**Your objective:**
An exact restatement of the data is required, with the images omitted.

**Given information:**

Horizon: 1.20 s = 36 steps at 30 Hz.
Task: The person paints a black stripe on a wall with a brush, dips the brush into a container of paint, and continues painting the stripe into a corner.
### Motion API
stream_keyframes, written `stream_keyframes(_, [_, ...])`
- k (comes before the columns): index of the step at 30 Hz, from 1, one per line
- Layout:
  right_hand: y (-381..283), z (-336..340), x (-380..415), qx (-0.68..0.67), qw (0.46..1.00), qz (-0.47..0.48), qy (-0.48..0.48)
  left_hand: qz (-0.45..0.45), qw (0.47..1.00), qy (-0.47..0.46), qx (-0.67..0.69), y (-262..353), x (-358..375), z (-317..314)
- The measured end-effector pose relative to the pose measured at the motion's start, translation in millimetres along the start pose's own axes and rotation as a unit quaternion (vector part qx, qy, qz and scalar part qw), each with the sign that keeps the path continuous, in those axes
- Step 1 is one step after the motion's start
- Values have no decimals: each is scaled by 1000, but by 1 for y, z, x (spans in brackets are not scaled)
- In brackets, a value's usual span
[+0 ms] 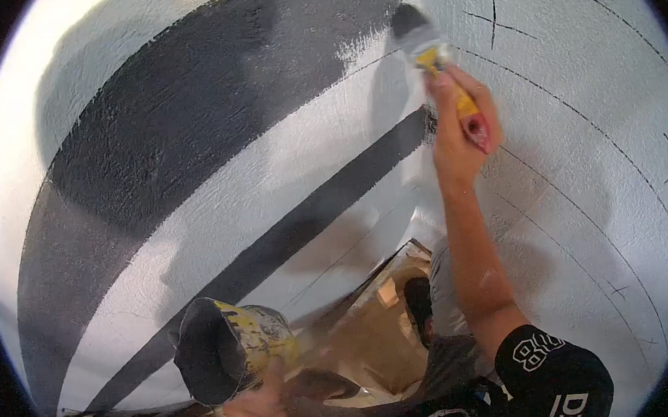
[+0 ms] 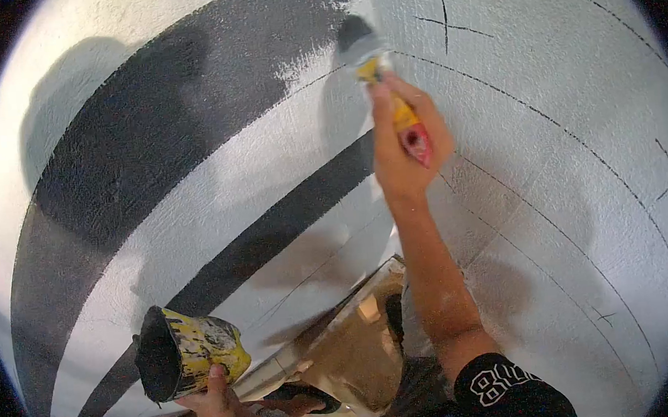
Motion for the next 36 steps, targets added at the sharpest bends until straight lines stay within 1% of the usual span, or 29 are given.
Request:
stream_keyframes(1, [-1, -8, 4, -30, 999, -40, -17, -3, 1000, -1, -2, 0, -1, 0])
stream_keyframes(3, [-27, -16, 16, -32, 991, -98, -87, -96, 993, -52, -39, 5, -4, -4])
stream_keyframes(5, [-51, -27, 18, -67, 983, -11, -171, -75, 996, -45, -7, 10, -1, -11])
stream_keyframes(6, [-56, -27, 15, -66, 984, -13, -166, -51, 998, -37, 27, 14, 1, -14])
stream_keyframes(7, [-65, -29, 12, -82, 982, 32, -168, -56, 997, -40, 24, 20, 3, -18])
stream_keyframes(8, [-72, -29, 9, -98, 977, 77, -171, -30, 999, -23, 20, 23, 5, -21])
stream_keyframes(9, [-70, -28, 6, -97, 978, 75, -167, -2, 1000, -5, 15, 25, 7, -21])
stream_keyframes(11, [-60, -25, -5, -81, 976, 81, -186, 4, 1000, 1, -11, 31, 8, -22])
stream_keyframes(12, [-51, -23, -9, -80, 976, 79, -185, 13, 999, 10, -34, 31, 8, -21])
stream_keyframes(14, [-18, -15, -16, -40, 993, -39, -105, 2, 1000, 13, -13, 23, 7, -17])
stream_keyframes(15, [-9, -14, -20, -41, 993, -38, -106, -9, 1000, 19, 12, 21, 6, -15])
stream_keyframes(17, [-8, -4, -28, 12, 995, 89, -43, -18, 998, 35, 47, 30, 8, -17])
stream_keyframes(18, [-7, -4, -31, 9, 995, 91, -44, -29, 995, 48, 81, 34, 8, -16])
stream_keyframes(19, [-5, -1, -35, 10, 997, 75, -8, -32, 995, 52, 84, 33, 7, -12])
stream_keyframes(20, [-3, 1, -36, 15, 998, 58, 28, -4, 998, 53, 41, 28, 4, -5])
stream_keyframes(21, [-5, -2, -36, 13, 998, 60, 27, 24, 998, 53, -1, 22, 2, 2])
stream_keyframes(22, [-6, -9, -34, 7, 999, 46, 3, 25, 998, 54, 3, 18, -1, 9])
stream_keyframes(24, [-13, -20, -31, 1, 999, 39, -21, 40, 999, -29, 12, 9, -6, 8])
stream_keyframes(25, [-13, -24, -26, -85, 995, -38, -29, 41, 999, -30, 17, 6, -4, 3])
stream_keyframes(26, [-10, -25, -22, -168, 978, -117, -38, 10, 1000, -2, 26, 8, -2, 1])
stream_keyframes(27, [-12, -21, -23, -165, 979, -114, -41, -19, 999, 27, 34, 9, 1, 1])
stream_keyframes(29, [-15, -16, -28, -201, 966, -150, -56, -35, 998, 27, 51, 2, 1, -1])
stream_keyframes(30, [-16, -17, -32, -200, 967, -147, -58, -55, 996, 30, 68, 6, 0, -6])
stream_keyframes(31, [-16, -15, -38, -167, 978, -125, -14, -53, 996, 29, 71, 13, -1, -5])
stream_keyframes(32, [-16, -13, -43, -133, 985, -103, 29, 1, 1000, 10, 1, 17, -1, -3])
stream_keyframes(33, [-13, -14, -45, -133, 986, -102, 26, 56, 996, -9, -69, 20, 0, -2])
stream_keyframes(34, [-11, -17, -46, -87, 994, -66, -30, 58, 996, -9, -67, 12, -2, -1])
stream_keyframes(35, [-10, -18, -47, -39, 995, -29, -86, 25, 998, -2, -55, 1, -5, 2])
stream_keyframes(36, [-9, -11, -51, -38, 995, -29, -88, -6, 999, 5, -43, -4, -6, 5])
Point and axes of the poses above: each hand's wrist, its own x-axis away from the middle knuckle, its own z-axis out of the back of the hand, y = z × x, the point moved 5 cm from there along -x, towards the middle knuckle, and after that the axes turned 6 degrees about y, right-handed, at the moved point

**Response box:**
Horizon: 1.20 s = 36 steps at 30 Hz.
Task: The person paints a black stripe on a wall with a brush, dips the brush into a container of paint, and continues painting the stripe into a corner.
### Motion API
stream_keyframes, written `stream_keyframes(_, [_, ...])`
- k (comes before the columns): index of the step at 30 Hz, from 1, one per line
- Layout:
  right_hand: y (-381..283), z (-336..340), x (-380..415), qx (-0.68..0.67), qw (0.46..1.00), qz (-0.47..0.48), qy (-0.48..0.48)
  left_hand: qz (-0.45..0.45), qw (0.47..1.00), qy (-0.47..0.46), qx (-0.67..0.69), y (-262..353), x (-358..375), z (-317..314)
- The measured end-effector pose relative to the pose measured at the motion's start, translation in millimetres along the start pose's own axes and rotation as a unit quaternion (vector part qx, qy, qz and scalar part qw), each with the sign that keeps the path continuous, in those axes
- Step 1 is one step after the motion's start
- Values have no decimals: each is scaled by 1000, but by 1 for y, z, x (spans in brackets are not scaled)
- In brackets, a value's usual span
[+0 ms] 
[+0 ms] 
Motion for the next 36 steps, targets added at the sharpest bends until straight lines stay within 1% of the usual span, or 29 are given.
Request:
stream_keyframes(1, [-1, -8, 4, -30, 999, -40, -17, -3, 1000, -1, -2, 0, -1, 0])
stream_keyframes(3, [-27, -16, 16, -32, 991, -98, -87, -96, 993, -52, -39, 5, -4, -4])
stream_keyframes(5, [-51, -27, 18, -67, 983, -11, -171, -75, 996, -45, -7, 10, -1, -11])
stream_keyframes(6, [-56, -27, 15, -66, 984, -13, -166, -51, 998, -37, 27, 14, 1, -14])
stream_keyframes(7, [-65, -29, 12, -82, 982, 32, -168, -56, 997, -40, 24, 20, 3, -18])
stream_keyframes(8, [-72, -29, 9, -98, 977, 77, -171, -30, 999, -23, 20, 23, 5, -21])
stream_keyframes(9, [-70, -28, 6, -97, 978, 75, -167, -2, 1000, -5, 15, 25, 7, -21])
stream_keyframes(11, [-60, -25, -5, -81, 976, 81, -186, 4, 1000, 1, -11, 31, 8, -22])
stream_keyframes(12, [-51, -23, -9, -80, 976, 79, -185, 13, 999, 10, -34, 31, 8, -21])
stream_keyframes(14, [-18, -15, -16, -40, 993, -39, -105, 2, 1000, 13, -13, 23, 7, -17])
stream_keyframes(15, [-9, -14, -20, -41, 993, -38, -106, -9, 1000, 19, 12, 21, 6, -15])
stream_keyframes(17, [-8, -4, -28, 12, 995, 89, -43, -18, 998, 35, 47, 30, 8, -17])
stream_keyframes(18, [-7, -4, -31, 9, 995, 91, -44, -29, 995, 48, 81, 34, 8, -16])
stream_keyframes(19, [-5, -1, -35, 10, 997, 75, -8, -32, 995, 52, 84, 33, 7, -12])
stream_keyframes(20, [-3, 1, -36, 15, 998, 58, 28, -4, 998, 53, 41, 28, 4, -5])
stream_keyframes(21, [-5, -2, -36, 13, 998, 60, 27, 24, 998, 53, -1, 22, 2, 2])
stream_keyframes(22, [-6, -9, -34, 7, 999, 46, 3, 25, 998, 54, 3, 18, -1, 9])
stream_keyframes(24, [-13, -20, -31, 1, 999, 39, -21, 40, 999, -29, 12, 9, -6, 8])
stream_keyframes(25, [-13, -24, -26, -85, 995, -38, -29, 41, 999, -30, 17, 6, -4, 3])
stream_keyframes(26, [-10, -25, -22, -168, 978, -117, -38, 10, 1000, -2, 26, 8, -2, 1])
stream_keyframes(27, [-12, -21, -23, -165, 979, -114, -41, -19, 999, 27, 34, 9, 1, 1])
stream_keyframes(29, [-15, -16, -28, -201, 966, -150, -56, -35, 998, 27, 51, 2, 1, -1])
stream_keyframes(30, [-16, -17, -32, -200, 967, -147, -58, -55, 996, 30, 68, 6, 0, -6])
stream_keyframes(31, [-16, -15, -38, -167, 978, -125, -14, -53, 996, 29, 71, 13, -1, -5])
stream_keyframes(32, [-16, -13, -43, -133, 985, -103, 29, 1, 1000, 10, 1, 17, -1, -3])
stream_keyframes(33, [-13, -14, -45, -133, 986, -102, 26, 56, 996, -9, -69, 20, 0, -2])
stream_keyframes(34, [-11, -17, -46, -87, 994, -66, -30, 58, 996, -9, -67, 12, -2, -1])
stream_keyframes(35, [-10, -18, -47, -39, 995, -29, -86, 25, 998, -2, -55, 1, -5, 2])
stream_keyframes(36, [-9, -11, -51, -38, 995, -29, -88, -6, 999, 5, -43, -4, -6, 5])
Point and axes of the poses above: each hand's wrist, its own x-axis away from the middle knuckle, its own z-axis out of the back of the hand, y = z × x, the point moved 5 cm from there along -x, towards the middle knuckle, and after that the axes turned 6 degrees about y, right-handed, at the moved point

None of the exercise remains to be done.